◆ Prompt ◆
Identify and pull out each line of the entries in which "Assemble" occurs.

◆ Input data ◆
*** Begin section ***
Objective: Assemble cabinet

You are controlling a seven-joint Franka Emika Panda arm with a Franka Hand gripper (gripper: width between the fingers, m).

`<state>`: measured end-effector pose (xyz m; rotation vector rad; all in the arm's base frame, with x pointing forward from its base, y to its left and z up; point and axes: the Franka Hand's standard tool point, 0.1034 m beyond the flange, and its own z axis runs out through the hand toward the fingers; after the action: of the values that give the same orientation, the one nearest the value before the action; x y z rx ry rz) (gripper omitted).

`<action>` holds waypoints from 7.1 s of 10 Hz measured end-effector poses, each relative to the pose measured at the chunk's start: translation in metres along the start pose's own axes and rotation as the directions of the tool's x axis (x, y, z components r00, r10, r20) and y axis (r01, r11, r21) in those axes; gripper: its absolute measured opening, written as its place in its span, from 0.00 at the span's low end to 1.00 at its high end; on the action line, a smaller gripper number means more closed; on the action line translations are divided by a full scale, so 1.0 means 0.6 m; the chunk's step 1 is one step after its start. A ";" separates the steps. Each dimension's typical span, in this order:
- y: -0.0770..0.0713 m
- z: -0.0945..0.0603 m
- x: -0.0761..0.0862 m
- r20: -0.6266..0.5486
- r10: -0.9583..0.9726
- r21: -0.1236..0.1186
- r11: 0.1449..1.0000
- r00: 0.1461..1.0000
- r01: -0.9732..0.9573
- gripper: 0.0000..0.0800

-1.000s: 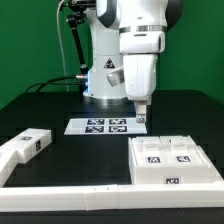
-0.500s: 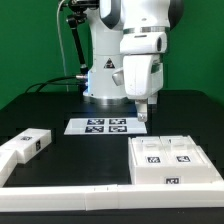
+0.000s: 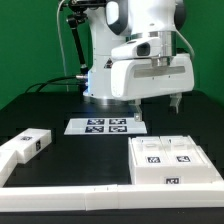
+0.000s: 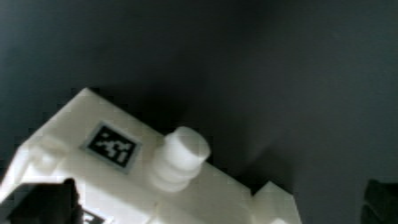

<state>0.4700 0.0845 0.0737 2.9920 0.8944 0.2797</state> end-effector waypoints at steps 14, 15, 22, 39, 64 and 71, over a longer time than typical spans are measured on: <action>0.011 0.051 -0.003 0.017 0.600 0.044 0.798 0.799 -0.601 1.00; 0.013 0.070 -0.009 0.018 0.591 0.043 0.806 0.807 -0.591 1.00; 0.035 0.122 0.026 -0.018 0.567 0.055 0.823 0.823 -0.565 1.00; 0.047 0.039 0.025 0.010 0.469 0.046 0.882 0.883 -0.469 0.00; 0.076 -0.074 0.085 0.120 0.458 0.059 0.882 0.881 -0.467 0.50; 0.219 -0.049 -0.128 0.159 0.435 0.010 0.897 0.886 -0.442 1.00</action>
Offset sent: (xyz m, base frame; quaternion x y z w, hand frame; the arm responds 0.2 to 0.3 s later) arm 0.0000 0.0000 0.0000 0.0000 0.0000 0.1938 0.9810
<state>0.4733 -0.0684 0.0973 3.1692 0.2017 0.0242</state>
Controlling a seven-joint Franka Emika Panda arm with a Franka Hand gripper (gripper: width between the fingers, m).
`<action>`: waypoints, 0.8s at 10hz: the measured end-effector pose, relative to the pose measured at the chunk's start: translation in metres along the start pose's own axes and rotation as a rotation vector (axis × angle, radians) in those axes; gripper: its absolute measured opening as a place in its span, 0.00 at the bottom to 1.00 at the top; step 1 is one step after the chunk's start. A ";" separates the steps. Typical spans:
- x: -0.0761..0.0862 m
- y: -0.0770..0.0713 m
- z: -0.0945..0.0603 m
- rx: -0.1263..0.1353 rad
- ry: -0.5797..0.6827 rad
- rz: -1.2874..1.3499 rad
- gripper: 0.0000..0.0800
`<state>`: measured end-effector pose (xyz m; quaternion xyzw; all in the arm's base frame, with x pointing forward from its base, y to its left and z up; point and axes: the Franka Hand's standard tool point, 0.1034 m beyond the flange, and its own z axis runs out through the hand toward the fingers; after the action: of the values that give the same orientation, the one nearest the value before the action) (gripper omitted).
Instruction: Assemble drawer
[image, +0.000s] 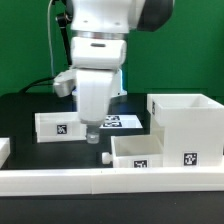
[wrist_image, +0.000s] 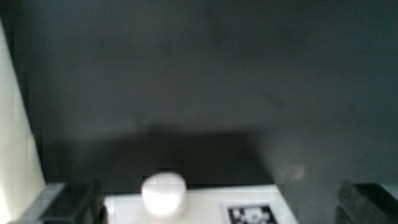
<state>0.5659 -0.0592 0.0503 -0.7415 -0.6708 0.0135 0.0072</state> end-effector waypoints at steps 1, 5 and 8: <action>-0.003 0.004 0.007 0.006 0.029 -0.003 0.81; -0.006 0.020 0.021 0.006 0.153 -0.024 0.81; 0.009 0.025 0.025 0.003 0.180 -0.015 0.81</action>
Offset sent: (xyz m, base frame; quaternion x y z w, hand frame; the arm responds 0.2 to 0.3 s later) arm 0.0245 0.0288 -0.0133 -0.0042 0.2011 -0.0063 0.9795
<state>0.5913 -0.0527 0.0241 -0.7347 -0.6729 -0.0522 0.0688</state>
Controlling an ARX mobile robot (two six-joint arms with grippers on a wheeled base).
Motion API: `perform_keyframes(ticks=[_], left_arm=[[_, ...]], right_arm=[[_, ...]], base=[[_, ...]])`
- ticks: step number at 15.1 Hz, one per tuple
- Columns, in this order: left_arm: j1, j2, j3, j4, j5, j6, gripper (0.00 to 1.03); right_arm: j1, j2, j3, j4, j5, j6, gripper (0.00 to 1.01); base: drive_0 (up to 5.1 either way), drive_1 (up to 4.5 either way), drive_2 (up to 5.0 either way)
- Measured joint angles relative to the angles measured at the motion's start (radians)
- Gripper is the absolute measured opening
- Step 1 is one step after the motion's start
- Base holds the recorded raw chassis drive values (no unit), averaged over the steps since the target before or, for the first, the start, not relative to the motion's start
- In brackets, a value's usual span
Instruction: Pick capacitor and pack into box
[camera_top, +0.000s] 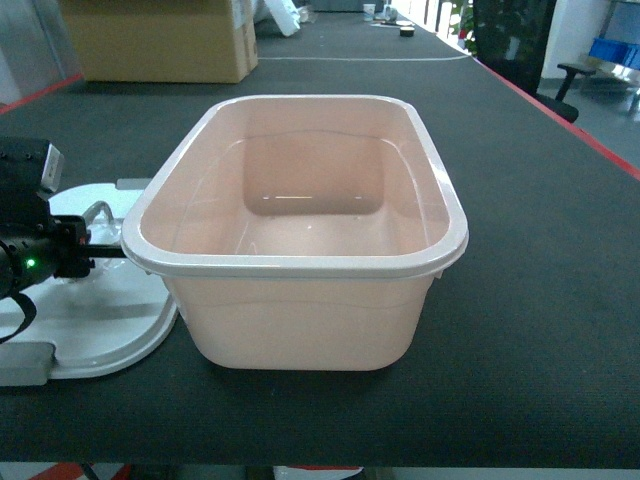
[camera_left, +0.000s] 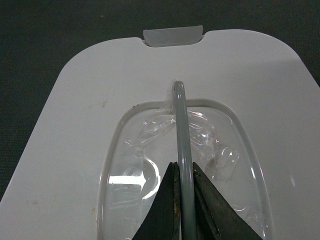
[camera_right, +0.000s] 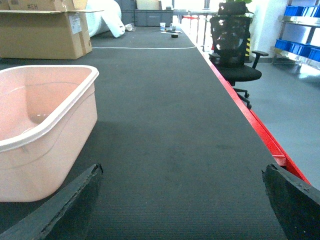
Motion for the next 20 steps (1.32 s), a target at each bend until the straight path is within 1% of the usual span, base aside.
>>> perform_keyframes(ticks=[4, 6, 8, 10, 11, 12, 13, 15, 16, 17, 19, 20], left_arm=[[0.013, 0.0, 0.0, 0.008, -0.002, 0.0, 0.02], [0.035, -0.039, -0.009, -0.032, -0.006, 0.0, 0.02], [0.066, -0.166, -0.014, -0.079, -0.014, 0.0, 0.02], [0.074, -0.32, -0.013, -0.151, -0.041, 0.004, 0.02], [0.03, -0.468, -0.012, -0.265, -0.088, 0.004, 0.02], [-0.011, -0.531, -0.012, -0.309, -0.127, -0.001, 0.02], [-0.061, -0.595, -0.005, -0.357, -0.179, -0.008, 0.02], [-0.147, -0.663, 0.026, -0.397, -0.258, -0.021, 0.02], [-0.207, -0.686, 0.052, -0.419, -0.311, -0.029, 0.02], [-0.281, -0.695, 0.082, -0.469, -0.357, -0.043, 0.02], [-0.436, -0.673, 0.134, -0.571, -0.446, -0.087, 0.02], [-0.48, -0.656, 0.157, -0.587, -0.468, -0.092, 0.02]], right_arm=[[0.0, 0.0, 0.0, 0.0, 0.0, 0.0, 0.98], [0.0, 0.0, 0.0, 0.0, 0.0, 0.0, 0.98], [0.0, 0.0, 0.0, 0.0, 0.0, 0.0, 0.98], [0.0, 0.0, 0.0, 0.0, 0.0, 0.0, 0.98], [0.0, 0.0, 0.0, 0.0, 0.0, 0.0, 0.98], [0.0, 0.0, 0.0, 0.0, 0.0, 0.0, 0.98], [0.0, 0.0, 0.0, 0.0, 0.0, 0.0, 0.98], [0.0, 0.0, 0.0, 0.0, 0.0, 0.0, 0.98], [0.0, 0.0, 0.0, 0.0, 0.0, 0.0, 0.98], [0.0, 0.0, 0.0, 0.0, 0.0, 0.0, 0.98], [0.0, 0.0, 0.0, 0.0, 0.0, 0.0, 0.98], [0.0, 0.0, 0.0, 0.0, 0.0, 0.0, 0.98]], base=[[0.0, 0.0, 0.0], [0.0, 0.0, 0.0], [0.0, 0.0, 0.0], [0.0, 0.0, 0.0], [0.0, 0.0, 0.0], [0.0, 0.0, 0.0], [0.0, 0.0, 0.0], [0.0, 0.0, 0.0], [0.0, 0.0, 0.0], [0.0, 0.0, 0.0], [0.0, 0.0, 0.0], [0.0, 0.0, 0.0]])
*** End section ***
◆ Answer to this problem ◆
Objective: Assemble cabinet
Instruction: Assemble drawer

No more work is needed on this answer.